What you will do:
The material below holds a span beginning at the line with "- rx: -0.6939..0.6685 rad" and ending at the line with "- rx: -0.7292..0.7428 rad". Quote that span exactly, both ends included, and only that span.

Available data Start Marker

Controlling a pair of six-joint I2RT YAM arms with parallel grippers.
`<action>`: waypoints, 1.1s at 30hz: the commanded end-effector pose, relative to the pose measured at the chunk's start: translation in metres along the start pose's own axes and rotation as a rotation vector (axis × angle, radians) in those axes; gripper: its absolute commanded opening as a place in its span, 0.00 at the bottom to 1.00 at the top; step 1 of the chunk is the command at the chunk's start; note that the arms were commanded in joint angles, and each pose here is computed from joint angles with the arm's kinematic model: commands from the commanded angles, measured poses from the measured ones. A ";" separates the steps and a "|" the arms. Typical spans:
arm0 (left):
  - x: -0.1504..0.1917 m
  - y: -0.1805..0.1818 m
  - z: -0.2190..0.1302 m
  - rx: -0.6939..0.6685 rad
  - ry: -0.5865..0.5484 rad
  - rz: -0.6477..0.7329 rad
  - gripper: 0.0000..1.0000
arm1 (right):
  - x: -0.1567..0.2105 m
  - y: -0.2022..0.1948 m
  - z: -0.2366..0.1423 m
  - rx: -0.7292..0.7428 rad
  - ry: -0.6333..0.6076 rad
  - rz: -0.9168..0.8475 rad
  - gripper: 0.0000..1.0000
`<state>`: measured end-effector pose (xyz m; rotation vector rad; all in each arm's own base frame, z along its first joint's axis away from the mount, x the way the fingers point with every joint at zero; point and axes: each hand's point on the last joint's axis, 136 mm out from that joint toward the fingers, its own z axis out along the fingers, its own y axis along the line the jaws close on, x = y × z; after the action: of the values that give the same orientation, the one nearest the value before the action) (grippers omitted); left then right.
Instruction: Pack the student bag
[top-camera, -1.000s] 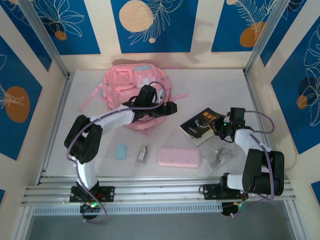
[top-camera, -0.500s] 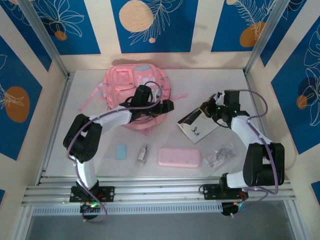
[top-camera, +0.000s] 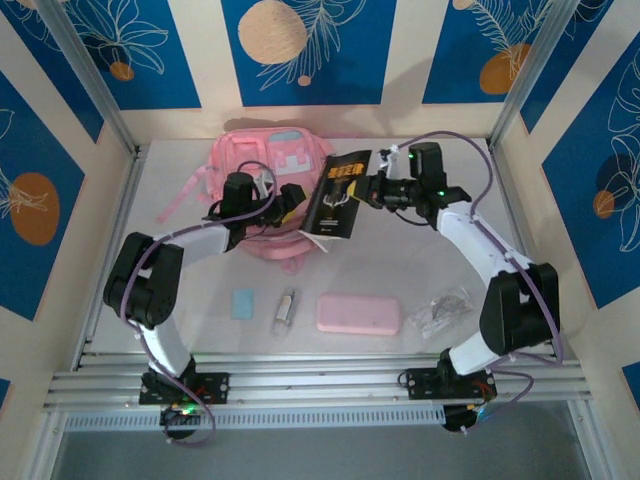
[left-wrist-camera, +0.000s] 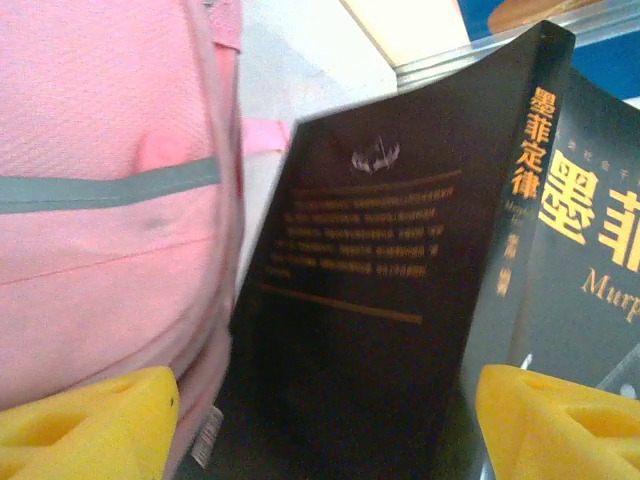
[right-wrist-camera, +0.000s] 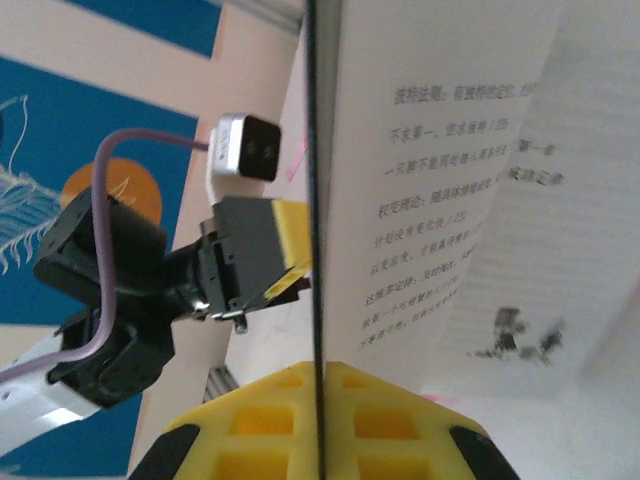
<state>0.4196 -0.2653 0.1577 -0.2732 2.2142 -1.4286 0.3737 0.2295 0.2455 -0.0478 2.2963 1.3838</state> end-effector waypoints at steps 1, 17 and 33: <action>-0.005 -0.019 -0.009 0.091 -0.030 0.002 0.78 | 0.009 0.018 0.023 -0.133 0.084 -0.060 0.00; 0.028 0.029 0.006 -0.033 0.067 -0.026 0.74 | 0.059 -0.108 0.053 0.033 0.147 0.211 0.00; 0.069 0.041 0.027 -0.193 0.271 0.099 0.60 | 0.063 -0.127 0.068 0.097 0.165 0.213 0.00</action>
<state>0.3930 -0.2855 0.1068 -0.1045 2.4691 -1.2524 0.3713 0.2281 0.0831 0.1799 2.5786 1.4153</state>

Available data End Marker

Answer to this exercise:
  - rx: -0.6939..0.6685 rad
  - ry: -0.5865..0.5484 rad
  - rz: -0.6477..0.7329 rad
  - gripper: 0.0000..1.0000
arm1 (right):
  - x: -0.1567..0.2105 m
  - y: -0.2022..0.1948 m
  - z: -0.2366..0.1423 m
  - rx: -0.7292..0.7428 rad

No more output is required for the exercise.